Coun. Adam Vaughan will introduce a motion that will be debated in a council meeting on July 11 that calls on city staff to draft a zoning by-law amendment that will forbid the sale, storage or use of ammunition for firearms anywhere in the city.
Council would then decide whether to go through with the ban in a meeting in the new year.
Only the Canadian Forces, police and those who have been given legal approval are exempt under the motion.
In addition, Vaughan's motion calls for an opinion from the city solicitor outlining all options for legislating and using licensing powers to restrict ammunition in the city.

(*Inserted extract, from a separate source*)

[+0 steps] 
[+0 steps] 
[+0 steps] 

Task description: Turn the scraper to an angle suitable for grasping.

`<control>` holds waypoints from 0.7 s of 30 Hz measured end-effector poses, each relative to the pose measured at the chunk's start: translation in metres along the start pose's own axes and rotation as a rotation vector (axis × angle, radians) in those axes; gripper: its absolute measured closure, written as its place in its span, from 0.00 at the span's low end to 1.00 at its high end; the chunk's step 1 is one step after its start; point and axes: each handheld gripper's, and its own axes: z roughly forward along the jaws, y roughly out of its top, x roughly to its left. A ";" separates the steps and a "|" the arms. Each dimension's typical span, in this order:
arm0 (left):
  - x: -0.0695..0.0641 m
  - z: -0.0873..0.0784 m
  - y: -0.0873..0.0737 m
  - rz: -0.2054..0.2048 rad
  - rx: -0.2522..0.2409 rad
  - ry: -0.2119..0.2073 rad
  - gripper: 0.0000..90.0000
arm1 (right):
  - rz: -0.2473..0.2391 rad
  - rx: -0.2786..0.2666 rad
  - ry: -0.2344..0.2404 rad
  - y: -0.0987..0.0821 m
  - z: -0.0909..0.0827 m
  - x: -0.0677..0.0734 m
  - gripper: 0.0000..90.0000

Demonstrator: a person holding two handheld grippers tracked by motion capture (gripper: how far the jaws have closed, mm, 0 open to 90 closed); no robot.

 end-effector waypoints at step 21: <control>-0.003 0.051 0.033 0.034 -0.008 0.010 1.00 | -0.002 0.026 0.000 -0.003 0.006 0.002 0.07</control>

It also asks for the city solicitor to examine other Canadian municipalities' efforts to regulate ammunition and determine if any of those methods can be adopted by Toronto.

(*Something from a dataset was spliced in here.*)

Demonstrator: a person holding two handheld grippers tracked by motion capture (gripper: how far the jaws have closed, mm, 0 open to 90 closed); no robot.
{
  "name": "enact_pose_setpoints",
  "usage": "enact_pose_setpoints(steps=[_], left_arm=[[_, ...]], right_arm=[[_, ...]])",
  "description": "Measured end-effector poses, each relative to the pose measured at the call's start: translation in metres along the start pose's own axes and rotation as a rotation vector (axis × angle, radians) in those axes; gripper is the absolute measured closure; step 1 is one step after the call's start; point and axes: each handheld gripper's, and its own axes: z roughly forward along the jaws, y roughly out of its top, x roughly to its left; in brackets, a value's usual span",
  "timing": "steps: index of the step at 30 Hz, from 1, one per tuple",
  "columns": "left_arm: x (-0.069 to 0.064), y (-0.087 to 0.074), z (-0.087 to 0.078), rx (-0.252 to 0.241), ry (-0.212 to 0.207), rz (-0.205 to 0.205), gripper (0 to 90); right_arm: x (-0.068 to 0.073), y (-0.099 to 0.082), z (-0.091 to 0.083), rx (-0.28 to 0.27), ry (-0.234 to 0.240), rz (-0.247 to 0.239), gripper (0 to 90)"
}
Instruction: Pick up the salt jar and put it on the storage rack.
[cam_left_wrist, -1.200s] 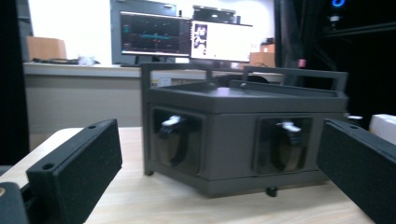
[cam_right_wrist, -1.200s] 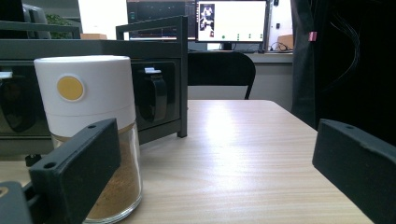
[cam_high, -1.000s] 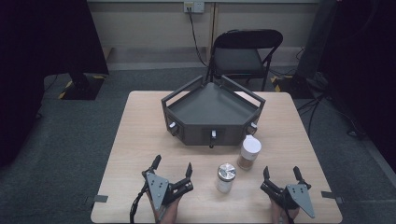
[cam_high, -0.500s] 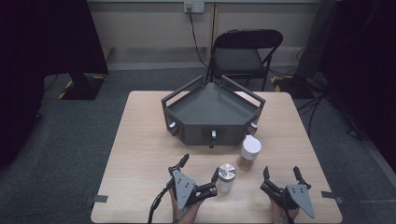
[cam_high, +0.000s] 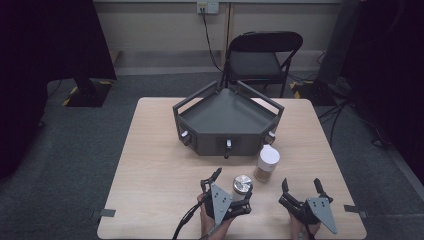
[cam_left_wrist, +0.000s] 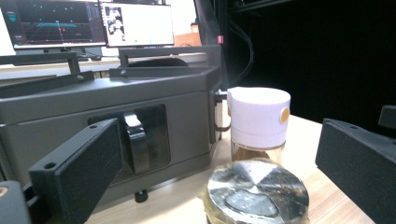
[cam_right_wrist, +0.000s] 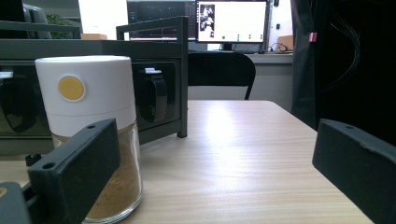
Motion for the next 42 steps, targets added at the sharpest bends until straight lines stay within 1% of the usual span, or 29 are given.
enact_pose_setpoints(steps=[5,6,7,8,9,14,15,16,17,19,24,26,31,33,34,35,36,42], left_arm=[[-0.001,-0.001,0.006,0.042,-0.01,-0.01,3.8],[0.001,-0.001,0.007,0.052,-0.021,-0.015,5.5],[0.001,-0.001,0.008,0.058,-0.025,-0.027,6.8],[0.001,-0.002,0.008,0.062,-0.024,-0.029,6.9],[0.001,-0.003,0.009,0.065,-0.024,-0.022,8.0],[-0.001,-0.006,0.011,0.08,-0.032,-0.019,12.9],[-0.001,-0.006,0.012,0.084,-0.038,-0.023,12.9],[0.0,-0.007,0.012,0.092,-0.046,-0.024,15.0],[-0.002,-0.007,0.013,0.091,-0.039,-0.024,16.3],[-0.002,-0.008,0.013,0.091,-0.04,-0.023,17.8],[0.0,-0.008,0.014,0.11,-0.058,-0.031,19.7],[0.0,-0.009,0.014,0.109,-0.06,-0.03,23.1],[0.002,-0.008,0.015,0.125,-0.069,-0.041,25.6],[0.004,-0.008,0.016,0.127,-0.08,-0.048,29.5],[0.004,-0.008,0.016,0.128,-0.083,-0.05,29.5],[0.004,-0.009,0.015,0.124,-0.087,-0.051,32.2],[0.004,-0.009,0.015,0.124,-0.087,-0.051,33.0],[0.004,-0.01,0.015,0.119,-0.088,-0.047,33.7]], right_arm=[[0.0,0.0,0.0,0.0,0.0,0.0,0.0],[0.0,0.0,0.0,0.0,0.0,-0.001,0.0],[0.0,0.0,0.0,0.001,0.0,0.0,0.0],[0.0,0.0,0.0,0.001,0.0,0.0,0.0],[0.0,0.0,0.0,0.001,0.0,0.001,0.0],[0.0,0.0,0.0,0.001,-0.001,0.0,0.0],[0.0,0.0,0.0,0.001,-0.001,0.0,0.0],[0.0,0.0,0.0,0.0,-0.001,0.0,0.0],[0.0,0.0,0.0,0.001,-0.001,0.0,0.0],[0.0,0.0,0.0,0.001,-0.001,-0.001,0.0],[0.0,0.0,0.0,0.001,-0.001,-0.001,0.0],[0.0,0.0,0.0,0.0,-0.001,-0.001,0.0],[0.0,0.0,0.0,0.0,-0.001,-0.001,0.0],[0.0,0.0,0.0,0.0,-0.001,-0.002,0.0],[0.0,0.0,0.0,0.0,-0.001,-0.002,0.0],[0.0,0.0,0.0,0.0,-0.001,-0.001,0.0],[0.0,0.0,0.0,0.0,-0.001,-0.001,0.0],[0.0,0.0,0.0,0.0,-0.001,-0.001,0.0]])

"Whether it's domestic violence, whether it's suicide or whether it's some of those situations we see in public spaces, the harder we make for people to get bullets, the safer we're going to make it for all those other people in this city," Vaughan said last month.
Mayor Rob Ford said at the time such a ban would unduly punish legal hunters, while Federal Public Safety Minister Vic Toews called the proposal a "a misdirected effort."
Toronto cracked down on shooting ranges under former mayor David Miller, who then launched an unsuccessful petition to prohibit handguns across the country.
A two-thirds majority on council will have to vote in favour of Vaughan's motion for it to be approved. If it is only approved by a simple majority, it would have to go to the mayor's executive committee for further discussion and another vote.